I've noticed that many questions about the 2020 US elections are attracting many downvotes and sometimes close votes, and I'm not the only person who has noticed as the meta question New poster - getting downvotes but not sure why shows.
Some examples posed by me are Do the 2020 votes for Trump and Biden add up to more than the total number of votes made? and Is there less than a one in a quadrillion chance of Biden winning states where Trump held the early lead? but I've seen similar patterns in claims by others such as Did a “Drop and Roll” phenomena expose that the 2020 election was stolen?. There are some badly posed questions on this topic with clear partizan intent and I expect those to attract close and down-votes. But neutrally posed questions should be fine here and an opportunity to record clear, definitive refutations of some of the wild claims.
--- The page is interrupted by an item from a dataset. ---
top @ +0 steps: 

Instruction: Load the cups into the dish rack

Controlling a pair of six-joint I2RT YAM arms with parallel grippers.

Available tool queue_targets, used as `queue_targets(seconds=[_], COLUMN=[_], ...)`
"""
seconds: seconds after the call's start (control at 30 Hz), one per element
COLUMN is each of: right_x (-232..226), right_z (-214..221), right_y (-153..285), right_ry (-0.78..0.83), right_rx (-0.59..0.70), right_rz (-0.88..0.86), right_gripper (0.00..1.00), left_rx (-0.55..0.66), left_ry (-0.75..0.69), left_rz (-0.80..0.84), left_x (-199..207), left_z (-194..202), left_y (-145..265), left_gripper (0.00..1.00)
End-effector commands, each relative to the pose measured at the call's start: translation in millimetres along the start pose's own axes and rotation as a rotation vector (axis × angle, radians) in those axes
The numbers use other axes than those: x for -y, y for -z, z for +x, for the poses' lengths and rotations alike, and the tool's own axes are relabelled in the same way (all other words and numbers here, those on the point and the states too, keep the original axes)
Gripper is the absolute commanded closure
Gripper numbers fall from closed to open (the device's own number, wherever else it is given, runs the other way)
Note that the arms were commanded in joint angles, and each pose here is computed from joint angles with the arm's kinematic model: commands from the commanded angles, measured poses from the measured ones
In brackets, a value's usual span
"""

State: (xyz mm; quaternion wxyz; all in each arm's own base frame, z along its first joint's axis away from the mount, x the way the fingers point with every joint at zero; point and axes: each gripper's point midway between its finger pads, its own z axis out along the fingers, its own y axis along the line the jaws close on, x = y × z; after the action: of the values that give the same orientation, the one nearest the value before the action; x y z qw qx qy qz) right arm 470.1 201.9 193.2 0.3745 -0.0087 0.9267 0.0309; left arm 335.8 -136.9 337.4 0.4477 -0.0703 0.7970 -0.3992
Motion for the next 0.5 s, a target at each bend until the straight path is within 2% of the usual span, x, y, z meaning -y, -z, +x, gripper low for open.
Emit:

Indeed many of the specific questions address public claims that are wild or extraordinarily implausible. But they are public and widespread claims that are precisely the kind of questions skeptics.SE should be addressing.
My assumption is that the right way to approach votes on questions is whether the question is well-posed. If you disagree with the claim being made the right way is to answer the claim with evidence or vote on the answers not to downvote the question. Sure, if the question is badly posed, it deserves a downvote, but surely if it accurately reports a common claim–even of the insane sort that seem to have plagued social media during this election–that doesn't make it a bad question; it just makes it a question deserving a strong, clear refutation in an answer. The 'drop and roll' question referenced above seems to me a reasonable question (the claim is ridiculous, but there is nothing wrong with the way the question about it is posed) but has a current score of -8 (4 up 12 down). It also has a very good answer solidly rebutting the claim.
Have I misunderstood the expected standards and purposes of voting on questions? If I haven't, is there some benefit in reminding people of why you should downvote questions? I am worried that we will lose the opportunity to record solid refutations of some of the more insane claims being made in public about this election.